*Entries provided:*
┄┄┄┄┄┄┄┄┄┄┄┄┄┄┄┄┄┄┄┄

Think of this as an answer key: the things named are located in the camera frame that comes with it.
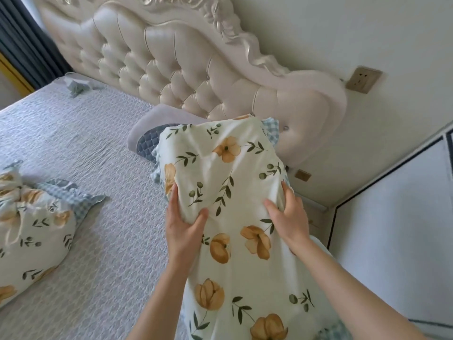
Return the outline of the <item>person's left hand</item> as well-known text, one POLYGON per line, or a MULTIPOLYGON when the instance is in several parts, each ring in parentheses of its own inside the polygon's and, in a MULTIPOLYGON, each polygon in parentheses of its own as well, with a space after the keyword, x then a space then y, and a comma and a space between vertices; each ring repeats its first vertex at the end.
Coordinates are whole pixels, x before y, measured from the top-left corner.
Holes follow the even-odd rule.
POLYGON ((178 199, 178 186, 172 187, 166 211, 166 240, 169 254, 169 264, 183 271, 190 271, 201 248, 203 233, 191 233, 192 224, 184 222, 178 199))

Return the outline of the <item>person's right hand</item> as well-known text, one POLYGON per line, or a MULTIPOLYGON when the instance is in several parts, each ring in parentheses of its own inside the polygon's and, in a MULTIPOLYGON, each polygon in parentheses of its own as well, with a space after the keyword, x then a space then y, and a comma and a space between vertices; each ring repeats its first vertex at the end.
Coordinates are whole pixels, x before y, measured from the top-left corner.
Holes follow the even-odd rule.
POLYGON ((290 251, 303 260, 303 251, 310 243, 309 220, 301 198, 296 197, 293 190, 282 181, 281 186, 285 197, 287 223, 274 223, 279 236, 289 247, 290 251))

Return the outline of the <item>floral pillow with checked trim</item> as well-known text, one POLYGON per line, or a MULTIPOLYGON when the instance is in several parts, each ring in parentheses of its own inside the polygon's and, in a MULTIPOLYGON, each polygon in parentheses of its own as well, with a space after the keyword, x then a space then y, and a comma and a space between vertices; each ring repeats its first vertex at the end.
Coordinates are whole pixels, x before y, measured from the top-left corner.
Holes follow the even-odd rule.
POLYGON ((22 164, 0 166, 0 308, 60 265, 90 209, 105 199, 65 179, 33 183, 22 164))
POLYGON ((187 223, 209 211, 184 290, 187 340, 352 340, 262 203, 285 209, 278 132, 252 115, 157 128, 152 177, 167 197, 177 184, 187 223))

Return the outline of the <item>person's right forearm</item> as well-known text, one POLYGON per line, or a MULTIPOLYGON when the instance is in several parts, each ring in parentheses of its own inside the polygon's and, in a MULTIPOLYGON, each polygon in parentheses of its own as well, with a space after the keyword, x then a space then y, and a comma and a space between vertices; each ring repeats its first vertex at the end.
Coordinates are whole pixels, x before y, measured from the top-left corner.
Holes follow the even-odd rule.
POLYGON ((288 246, 309 270, 354 340, 427 340, 310 237, 290 237, 288 246))

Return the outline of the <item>person's left forearm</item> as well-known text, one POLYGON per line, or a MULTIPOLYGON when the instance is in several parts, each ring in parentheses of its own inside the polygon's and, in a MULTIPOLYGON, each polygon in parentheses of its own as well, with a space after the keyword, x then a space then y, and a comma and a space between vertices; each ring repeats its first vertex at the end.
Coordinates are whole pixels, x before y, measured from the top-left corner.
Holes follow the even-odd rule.
POLYGON ((174 340, 191 266, 182 258, 169 260, 126 340, 174 340))

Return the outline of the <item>cream bedside table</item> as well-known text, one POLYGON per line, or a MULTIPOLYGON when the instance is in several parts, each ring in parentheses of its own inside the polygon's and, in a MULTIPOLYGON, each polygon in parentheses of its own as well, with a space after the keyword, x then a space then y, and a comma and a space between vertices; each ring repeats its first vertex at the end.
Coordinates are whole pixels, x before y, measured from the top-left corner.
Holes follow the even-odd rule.
POLYGON ((326 207, 300 194, 296 194, 296 196, 299 196, 303 201, 303 206, 309 219, 310 234, 328 247, 335 207, 326 207))

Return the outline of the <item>grey quilted blue pillow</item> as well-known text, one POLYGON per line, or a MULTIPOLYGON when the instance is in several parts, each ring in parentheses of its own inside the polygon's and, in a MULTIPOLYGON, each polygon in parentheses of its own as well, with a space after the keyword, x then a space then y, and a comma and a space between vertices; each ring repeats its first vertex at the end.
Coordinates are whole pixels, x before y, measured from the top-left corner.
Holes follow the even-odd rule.
POLYGON ((167 127, 176 128, 179 125, 206 123, 207 119, 193 115, 182 109, 164 104, 153 107, 130 130, 126 145, 133 153, 143 159, 156 163, 152 151, 159 143, 160 134, 167 127))

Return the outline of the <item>grey quilted bedspread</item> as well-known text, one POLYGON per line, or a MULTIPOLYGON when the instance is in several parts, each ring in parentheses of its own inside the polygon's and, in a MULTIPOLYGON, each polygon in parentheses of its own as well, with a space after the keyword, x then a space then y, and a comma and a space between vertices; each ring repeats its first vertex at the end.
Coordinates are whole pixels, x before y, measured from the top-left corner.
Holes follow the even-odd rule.
POLYGON ((0 168, 105 195, 48 277, 0 311, 0 340, 122 340, 167 262, 167 202, 126 139, 152 105, 111 87, 71 98, 55 82, 0 110, 0 168))

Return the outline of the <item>white wardrobe with black trim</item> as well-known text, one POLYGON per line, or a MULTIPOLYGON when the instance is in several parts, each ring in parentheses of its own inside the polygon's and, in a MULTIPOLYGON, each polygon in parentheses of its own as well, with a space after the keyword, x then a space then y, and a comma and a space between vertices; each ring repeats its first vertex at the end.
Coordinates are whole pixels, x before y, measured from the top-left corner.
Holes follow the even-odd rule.
POLYGON ((453 124, 337 205, 327 248, 427 337, 453 340, 453 124))

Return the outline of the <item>cream tufted headboard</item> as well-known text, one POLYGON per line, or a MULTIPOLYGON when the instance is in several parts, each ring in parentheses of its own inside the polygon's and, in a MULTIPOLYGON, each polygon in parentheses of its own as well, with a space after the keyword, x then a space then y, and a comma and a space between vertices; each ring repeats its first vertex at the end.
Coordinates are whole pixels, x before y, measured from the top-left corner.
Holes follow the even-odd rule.
POLYGON ((322 147, 346 114, 339 78, 290 70, 261 53, 230 0, 34 3, 76 73, 209 121, 273 117, 276 152, 290 167, 322 147))

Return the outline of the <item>crumpled pale blue cloth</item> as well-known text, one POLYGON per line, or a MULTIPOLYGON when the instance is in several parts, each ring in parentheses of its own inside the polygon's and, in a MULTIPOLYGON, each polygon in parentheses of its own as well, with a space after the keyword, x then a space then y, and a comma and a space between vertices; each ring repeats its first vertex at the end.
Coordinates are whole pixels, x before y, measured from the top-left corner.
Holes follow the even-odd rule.
POLYGON ((75 72, 65 74, 63 81, 71 98, 76 98, 88 91, 98 91, 105 88, 105 85, 98 80, 75 72))

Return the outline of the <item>dark grey curtain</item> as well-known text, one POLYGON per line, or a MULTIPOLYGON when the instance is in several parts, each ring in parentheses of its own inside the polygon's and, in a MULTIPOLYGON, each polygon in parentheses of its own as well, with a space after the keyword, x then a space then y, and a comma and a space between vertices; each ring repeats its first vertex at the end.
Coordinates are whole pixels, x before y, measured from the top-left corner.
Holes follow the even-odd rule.
POLYGON ((35 90, 72 72, 21 0, 0 0, 0 53, 35 90))

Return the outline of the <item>gold wall socket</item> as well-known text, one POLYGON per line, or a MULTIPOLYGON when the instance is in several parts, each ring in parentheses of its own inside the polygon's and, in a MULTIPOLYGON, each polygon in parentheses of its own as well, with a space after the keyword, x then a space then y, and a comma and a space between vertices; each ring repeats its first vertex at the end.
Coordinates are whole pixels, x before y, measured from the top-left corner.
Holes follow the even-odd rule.
POLYGON ((368 94, 382 74, 381 70, 358 66, 346 82, 345 88, 350 91, 368 94))

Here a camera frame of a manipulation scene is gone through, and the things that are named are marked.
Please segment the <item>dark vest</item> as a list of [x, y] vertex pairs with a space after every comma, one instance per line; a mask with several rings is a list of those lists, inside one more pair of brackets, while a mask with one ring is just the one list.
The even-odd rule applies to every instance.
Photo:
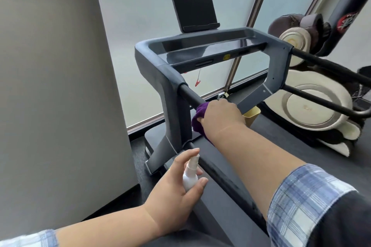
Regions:
[[371, 203], [356, 191], [342, 196], [321, 218], [306, 247], [371, 247]]

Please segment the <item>yellow container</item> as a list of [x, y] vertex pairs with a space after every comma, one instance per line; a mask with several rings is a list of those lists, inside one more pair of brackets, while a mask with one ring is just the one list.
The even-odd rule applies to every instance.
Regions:
[[248, 128], [250, 128], [260, 113], [261, 113], [261, 110], [257, 106], [254, 106], [248, 112], [244, 113], [243, 117], [244, 117], [245, 125]]

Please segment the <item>black punching bag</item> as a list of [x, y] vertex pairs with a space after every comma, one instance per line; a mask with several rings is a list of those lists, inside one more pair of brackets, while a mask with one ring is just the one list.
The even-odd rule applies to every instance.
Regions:
[[331, 31], [316, 56], [328, 56], [349, 27], [353, 24], [368, 0], [340, 0], [329, 18]]

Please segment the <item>blue plaid shirt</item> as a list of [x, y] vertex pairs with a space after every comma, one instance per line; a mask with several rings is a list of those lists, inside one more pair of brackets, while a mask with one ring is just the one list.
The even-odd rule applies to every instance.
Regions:
[[[356, 191], [314, 165], [304, 165], [284, 179], [273, 196], [267, 231], [270, 247], [306, 247], [325, 213], [342, 196]], [[59, 247], [56, 230], [0, 241], [0, 247]], [[197, 231], [180, 230], [139, 247], [232, 247]]]

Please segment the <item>white spray bottle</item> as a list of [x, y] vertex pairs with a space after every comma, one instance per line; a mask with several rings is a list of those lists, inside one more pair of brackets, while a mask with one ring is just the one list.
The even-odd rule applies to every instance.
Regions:
[[190, 158], [185, 166], [183, 173], [183, 187], [188, 192], [198, 181], [198, 161], [199, 154]]

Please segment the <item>cream and brown exercise machine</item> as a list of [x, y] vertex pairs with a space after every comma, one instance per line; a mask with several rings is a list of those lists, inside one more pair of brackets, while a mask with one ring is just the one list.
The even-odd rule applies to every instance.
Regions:
[[[324, 22], [321, 14], [283, 15], [268, 28], [268, 34], [312, 55], [322, 49], [331, 33], [331, 25]], [[286, 84], [354, 112], [371, 109], [371, 99], [365, 99], [370, 87], [298, 56], [291, 56]], [[308, 145], [320, 142], [345, 157], [351, 155], [366, 120], [348, 117], [285, 90], [266, 99], [262, 108], [266, 117]]]

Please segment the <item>purple cleaning cloth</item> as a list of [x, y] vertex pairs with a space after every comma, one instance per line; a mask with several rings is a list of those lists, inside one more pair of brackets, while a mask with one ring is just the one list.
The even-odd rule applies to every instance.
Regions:
[[204, 118], [205, 116], [205, 113], [206, 113], [206, 110], [207, 110], [207, 107], [208, 107], [208, 104], [209, 102], [204, 102], [202, 104], [200, 104], [197, 109], [196, 109], [196, 113], [195, 115], [193, 116], [192, 120], [191, 120], [191, 125], [192, 125], [192, 129], [194, 132], [197, 132], [199, 133], [201, 136], [203, 136], [208, 142], [210, 142], [212, 145], [214, 145], [206, 136], [205, 134], [205, 131], [204, 131], [204, 128], [202, 126], [202, 123], [198, 120], [198, 119], [201, 119], [201, 118]]

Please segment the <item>person's left forearm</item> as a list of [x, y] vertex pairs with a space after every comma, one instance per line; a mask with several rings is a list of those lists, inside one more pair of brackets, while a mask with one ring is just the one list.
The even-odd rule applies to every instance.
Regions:
[[139, 247], [163, 233], [144, 206], [58, 229], [59, 247]]

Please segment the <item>person's left hand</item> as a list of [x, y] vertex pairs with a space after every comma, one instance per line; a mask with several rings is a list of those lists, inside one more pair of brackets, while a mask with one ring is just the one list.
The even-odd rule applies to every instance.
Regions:
[[200, 198], [188, 198], [183, 187], [183, 173], [199, 148], [186, 150], [173, 161], [148, 196], [143, 208], [155, 223], [158, 237], [179, 230], [187, 221]]

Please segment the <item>person's right hand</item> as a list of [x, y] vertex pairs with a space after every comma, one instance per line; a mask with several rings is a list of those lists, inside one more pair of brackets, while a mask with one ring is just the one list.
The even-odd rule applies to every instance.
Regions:
[[209, 102], [204, 118], [198, 120], [211, 142], [215, 142], [227, 130], [246, 126], [237, 106], [226, 99]]

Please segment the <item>grey treadmill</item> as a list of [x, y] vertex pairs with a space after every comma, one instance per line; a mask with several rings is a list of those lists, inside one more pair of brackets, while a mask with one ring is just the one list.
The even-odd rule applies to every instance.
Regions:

┄┄┄┄┄┄┄┄┄┄┄┄┄┄┄┄┄┄┄┄

*Work order:* Return each line of the data above that includes the word "things".

*Finished task:*
Think of this as an answer key: the things named are located in the camera frame that comes with it.
Here a camera frame of a manipulation scene is gone through, and the things that are named are marked.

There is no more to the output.